Polski rząd na budowę dróg w latach 2014–2020 chce wydać łącznie 92,8 mld zł. W tym roku ma to być 16,3 mld zł, a w trzech kolejnych latach odpowiednio 27,3 mld zł, 29,1 mld zł i 26,1 mld zł.
W efekcie giełdowi producenci asfaltów liczą na mocny wzrostu popytu na ich wyroby. – Oczekujemy, że w latach 2016–2018 nastąpi wzrost rynku o około 20 procent. Ponieważ prace bitumiczne na nowych projektach zaczną się najprawdopodobniej w roku przyszłym, spodziewamy się, że popyt w 2015 r. będzie blisko 10 proc. niższy od popytu w roku ubiegłym – informuje biuro prasowe PKN Orlen.

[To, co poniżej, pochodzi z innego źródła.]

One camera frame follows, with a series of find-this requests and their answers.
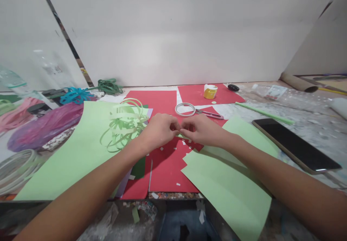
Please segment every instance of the purple paper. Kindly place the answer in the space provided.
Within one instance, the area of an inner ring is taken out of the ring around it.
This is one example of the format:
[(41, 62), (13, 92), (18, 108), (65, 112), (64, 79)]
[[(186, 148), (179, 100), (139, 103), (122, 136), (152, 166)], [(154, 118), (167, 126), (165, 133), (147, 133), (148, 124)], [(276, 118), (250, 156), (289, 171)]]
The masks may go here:
[(117, 198), (121, 198), (123, 197), (123, 193), (125, 191), (125, 187), (127, 186), (127, 183), (128, 183), (128, 180), (129, 180), (129, 176), (130, 176), (130, 173), (131, 173), (131, 170), (129, 170), (129, 172), (124, 176), (124, 178), (122, 179), (122, 181), (120, 182), (119, 184), (119, 187), (118, 187), (118, 190), (117, 190), (117, 193), (116, 193), (116, 197)]
[(153, 113), (153, 108), (149, 108), (148, 111), (147, 111), (147, 116), (148, 116), (149, 118), (151, 118), (152, 113)]

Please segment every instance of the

Dużego wzrostu zapotrzebowania oczekuje Grupa Lotos. – Dlatego Lotos Asfalt koncentruje się na sprzedaży krajowej, tak aby zapewnić w nadchodzących latach terminowe i bezpieczne dostawy asfaltów naszym partnerom – mówi Adam Wojczuk, dyrektor ds. strategii rozwoju firmy zależnej Lotos Asfalt.
Konsolidacja mocy
Spośród polskich firm zdecydowanie największym dostawcą surowca do budowy dróg jest grupa PKN Orlen. Płocki koncern w ostatnich latach produkował ponad 1 mln ton asfaltów rocznie, z czego około 700 tys. ton stanowiła produkcja w kraju. Prognozuje, że w tym roku wytworzy ich o blisko 150 tys. ton więcej niż w ubiegłym ze względu na przejęcie udziałów w Czeskiej Rafinerskiej od włoskiego Eni.
Obecnie grupa produkuje asfalty w Polsce (Płock, Trzebinia), Czechach (Litwinov, Pardubice) i na Litwie (Możejki). – Nasze asfalty trafiają w głównej mierze na rynki rodzime, tj. polski, czeski i słowacki oraz do krajów nadbałtyckich. Poza wyżej wymienionymi rynkami, które stanowią dla nas priorytet, sprzedaż asfaltów rozwijana jest również na takich rynkach, jak Rumunia, Węgry, Niemcy czy Austria – informuje biuro prasowe. Dodaje, że w 2014 r. spółka sprzedała do Rumunii ponad 100 tys. ton asfaltów. W efekcie była tam jednym z głównych dostawców.